[[ Source records open ]]

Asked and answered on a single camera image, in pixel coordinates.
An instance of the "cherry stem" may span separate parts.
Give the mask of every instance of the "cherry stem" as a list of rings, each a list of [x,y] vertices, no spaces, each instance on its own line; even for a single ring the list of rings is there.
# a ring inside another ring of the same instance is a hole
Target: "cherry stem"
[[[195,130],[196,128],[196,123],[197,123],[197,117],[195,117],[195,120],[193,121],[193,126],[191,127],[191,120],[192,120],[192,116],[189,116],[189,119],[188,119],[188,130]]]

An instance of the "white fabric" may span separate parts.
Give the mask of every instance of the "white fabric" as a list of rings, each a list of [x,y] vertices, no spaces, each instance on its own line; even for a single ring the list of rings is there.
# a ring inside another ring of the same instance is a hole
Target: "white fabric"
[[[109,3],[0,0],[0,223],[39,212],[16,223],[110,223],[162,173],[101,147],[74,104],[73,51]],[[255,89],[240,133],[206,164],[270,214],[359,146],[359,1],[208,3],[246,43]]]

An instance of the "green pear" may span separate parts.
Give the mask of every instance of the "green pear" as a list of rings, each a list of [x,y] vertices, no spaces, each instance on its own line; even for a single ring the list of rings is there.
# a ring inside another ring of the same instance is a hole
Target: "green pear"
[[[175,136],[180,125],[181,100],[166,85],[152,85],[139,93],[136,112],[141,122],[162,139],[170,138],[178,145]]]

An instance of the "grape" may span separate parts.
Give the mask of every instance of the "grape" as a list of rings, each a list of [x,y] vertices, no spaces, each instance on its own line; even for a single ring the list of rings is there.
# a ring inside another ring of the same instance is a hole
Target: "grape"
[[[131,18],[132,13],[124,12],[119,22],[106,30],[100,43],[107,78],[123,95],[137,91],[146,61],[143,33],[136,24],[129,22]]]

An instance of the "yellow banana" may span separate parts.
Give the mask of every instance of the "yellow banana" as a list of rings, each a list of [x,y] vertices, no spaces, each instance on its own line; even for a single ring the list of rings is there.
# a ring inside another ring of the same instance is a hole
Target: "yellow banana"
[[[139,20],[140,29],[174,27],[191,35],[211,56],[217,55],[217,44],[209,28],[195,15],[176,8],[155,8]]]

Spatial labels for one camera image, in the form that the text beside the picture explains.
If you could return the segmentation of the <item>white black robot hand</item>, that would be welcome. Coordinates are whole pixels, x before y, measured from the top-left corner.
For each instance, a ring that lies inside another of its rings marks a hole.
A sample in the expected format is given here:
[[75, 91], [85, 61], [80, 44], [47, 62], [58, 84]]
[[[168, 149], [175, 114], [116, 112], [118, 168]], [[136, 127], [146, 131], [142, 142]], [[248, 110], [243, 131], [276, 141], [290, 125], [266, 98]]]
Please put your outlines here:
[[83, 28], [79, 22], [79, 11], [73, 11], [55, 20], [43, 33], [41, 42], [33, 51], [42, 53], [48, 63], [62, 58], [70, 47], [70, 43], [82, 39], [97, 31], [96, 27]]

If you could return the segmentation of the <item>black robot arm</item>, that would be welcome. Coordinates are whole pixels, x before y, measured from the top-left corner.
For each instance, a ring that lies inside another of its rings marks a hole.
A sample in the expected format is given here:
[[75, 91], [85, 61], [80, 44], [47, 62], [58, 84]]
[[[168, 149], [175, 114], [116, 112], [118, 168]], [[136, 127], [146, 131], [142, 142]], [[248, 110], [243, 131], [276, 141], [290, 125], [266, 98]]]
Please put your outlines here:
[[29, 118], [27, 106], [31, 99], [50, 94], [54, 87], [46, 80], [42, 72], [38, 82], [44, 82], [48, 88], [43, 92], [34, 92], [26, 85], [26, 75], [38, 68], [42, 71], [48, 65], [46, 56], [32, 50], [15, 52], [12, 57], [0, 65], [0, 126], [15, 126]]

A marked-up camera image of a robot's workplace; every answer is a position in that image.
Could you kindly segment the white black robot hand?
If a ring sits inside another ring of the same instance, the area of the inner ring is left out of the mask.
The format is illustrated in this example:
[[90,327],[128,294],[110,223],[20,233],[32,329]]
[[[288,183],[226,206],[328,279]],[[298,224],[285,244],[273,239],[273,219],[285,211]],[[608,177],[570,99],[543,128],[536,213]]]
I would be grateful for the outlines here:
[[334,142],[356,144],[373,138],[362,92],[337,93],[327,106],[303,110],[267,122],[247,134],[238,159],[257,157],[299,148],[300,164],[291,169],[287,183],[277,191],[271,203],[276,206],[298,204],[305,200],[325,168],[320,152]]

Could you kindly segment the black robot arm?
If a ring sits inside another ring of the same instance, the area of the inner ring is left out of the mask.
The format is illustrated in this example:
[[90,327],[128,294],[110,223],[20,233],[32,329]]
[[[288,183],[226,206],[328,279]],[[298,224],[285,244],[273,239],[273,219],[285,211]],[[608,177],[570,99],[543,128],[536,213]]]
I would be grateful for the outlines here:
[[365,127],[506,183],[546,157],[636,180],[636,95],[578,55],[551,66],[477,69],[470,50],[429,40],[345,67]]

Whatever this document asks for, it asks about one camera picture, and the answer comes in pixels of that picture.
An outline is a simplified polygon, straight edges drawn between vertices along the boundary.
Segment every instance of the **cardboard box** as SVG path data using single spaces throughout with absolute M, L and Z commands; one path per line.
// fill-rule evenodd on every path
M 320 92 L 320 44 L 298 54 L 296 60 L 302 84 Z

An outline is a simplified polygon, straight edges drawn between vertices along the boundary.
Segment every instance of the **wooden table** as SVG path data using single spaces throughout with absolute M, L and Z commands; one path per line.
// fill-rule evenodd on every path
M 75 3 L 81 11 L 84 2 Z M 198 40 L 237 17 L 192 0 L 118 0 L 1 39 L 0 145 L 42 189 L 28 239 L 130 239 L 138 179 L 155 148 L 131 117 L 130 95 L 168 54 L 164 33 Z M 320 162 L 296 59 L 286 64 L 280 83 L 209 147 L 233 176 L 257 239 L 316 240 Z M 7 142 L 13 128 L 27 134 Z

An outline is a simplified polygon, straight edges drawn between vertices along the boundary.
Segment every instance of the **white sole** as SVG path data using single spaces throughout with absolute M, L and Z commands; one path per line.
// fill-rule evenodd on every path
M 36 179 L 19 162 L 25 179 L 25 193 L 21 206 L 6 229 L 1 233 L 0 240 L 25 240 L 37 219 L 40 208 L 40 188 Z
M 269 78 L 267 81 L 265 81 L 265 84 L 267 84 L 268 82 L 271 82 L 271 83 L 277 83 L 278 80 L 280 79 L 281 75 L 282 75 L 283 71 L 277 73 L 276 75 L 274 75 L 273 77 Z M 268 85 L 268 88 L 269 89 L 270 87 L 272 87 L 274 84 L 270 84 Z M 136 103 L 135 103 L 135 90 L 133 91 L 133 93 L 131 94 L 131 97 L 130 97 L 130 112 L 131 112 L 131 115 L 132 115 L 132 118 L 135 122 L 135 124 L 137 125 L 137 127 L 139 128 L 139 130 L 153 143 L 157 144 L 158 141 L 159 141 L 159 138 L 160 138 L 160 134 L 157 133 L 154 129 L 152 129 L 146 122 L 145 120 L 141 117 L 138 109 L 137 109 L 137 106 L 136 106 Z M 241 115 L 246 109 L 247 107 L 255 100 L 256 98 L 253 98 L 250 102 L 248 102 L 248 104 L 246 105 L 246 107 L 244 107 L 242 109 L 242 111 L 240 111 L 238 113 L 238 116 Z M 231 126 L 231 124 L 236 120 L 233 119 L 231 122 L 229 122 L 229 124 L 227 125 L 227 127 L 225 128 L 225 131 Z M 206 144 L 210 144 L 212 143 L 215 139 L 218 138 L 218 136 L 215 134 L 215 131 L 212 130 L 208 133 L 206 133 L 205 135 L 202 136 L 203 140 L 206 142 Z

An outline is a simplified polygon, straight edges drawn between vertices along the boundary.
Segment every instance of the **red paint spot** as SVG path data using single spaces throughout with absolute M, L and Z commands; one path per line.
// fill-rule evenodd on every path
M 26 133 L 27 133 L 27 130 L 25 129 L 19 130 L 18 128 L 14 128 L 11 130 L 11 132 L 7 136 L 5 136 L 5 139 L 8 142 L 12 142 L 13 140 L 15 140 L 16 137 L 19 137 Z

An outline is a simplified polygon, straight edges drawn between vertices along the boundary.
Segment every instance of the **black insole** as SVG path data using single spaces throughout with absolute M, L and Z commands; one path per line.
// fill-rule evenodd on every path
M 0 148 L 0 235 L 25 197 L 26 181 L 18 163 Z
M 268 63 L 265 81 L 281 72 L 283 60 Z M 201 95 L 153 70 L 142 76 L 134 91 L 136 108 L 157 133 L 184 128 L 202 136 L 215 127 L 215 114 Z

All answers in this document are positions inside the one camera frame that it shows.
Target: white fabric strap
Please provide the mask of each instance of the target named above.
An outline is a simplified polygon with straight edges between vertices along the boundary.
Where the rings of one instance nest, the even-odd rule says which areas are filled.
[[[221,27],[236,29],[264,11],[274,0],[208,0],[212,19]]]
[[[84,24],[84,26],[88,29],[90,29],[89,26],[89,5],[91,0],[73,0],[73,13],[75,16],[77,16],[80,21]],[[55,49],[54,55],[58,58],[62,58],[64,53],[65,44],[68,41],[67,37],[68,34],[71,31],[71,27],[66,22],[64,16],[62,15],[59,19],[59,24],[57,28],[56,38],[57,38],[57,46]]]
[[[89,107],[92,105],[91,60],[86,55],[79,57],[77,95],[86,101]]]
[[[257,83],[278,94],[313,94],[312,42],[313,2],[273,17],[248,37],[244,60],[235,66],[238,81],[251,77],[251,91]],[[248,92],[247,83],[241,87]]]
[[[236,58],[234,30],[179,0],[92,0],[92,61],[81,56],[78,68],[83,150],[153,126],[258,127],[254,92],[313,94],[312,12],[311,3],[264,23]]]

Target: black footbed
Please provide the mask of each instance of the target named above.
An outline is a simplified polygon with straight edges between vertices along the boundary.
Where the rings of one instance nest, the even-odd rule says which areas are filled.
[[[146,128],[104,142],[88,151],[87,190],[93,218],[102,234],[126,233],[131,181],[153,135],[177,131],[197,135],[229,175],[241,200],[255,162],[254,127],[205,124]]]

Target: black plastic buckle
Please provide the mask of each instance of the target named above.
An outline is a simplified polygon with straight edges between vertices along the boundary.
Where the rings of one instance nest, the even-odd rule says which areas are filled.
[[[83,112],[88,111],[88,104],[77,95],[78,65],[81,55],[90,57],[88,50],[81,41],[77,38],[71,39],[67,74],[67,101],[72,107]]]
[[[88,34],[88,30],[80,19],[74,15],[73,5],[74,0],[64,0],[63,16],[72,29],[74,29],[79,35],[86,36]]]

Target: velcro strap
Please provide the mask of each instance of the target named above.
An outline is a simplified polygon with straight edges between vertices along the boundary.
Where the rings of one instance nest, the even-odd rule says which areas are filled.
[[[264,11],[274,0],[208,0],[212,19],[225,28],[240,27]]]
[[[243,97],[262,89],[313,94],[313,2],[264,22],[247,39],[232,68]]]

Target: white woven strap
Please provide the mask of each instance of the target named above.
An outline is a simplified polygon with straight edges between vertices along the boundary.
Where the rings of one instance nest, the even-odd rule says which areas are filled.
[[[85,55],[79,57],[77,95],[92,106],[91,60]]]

[[ Source records closed ]]

Exercise instructions: Lines above with "segmentation" in them are the ones to copy.

Response box:
If you could return the segmentation of the <item>white black robot hand</item>, that would be welcome. Coordinates are whole pixels, x before y, measured from the top-left corner.
If you could return the segmentation of the <item>black robot arm</item>, that would be welcome. Coordinates are whole pixels, x before y, measured from the top-left corner.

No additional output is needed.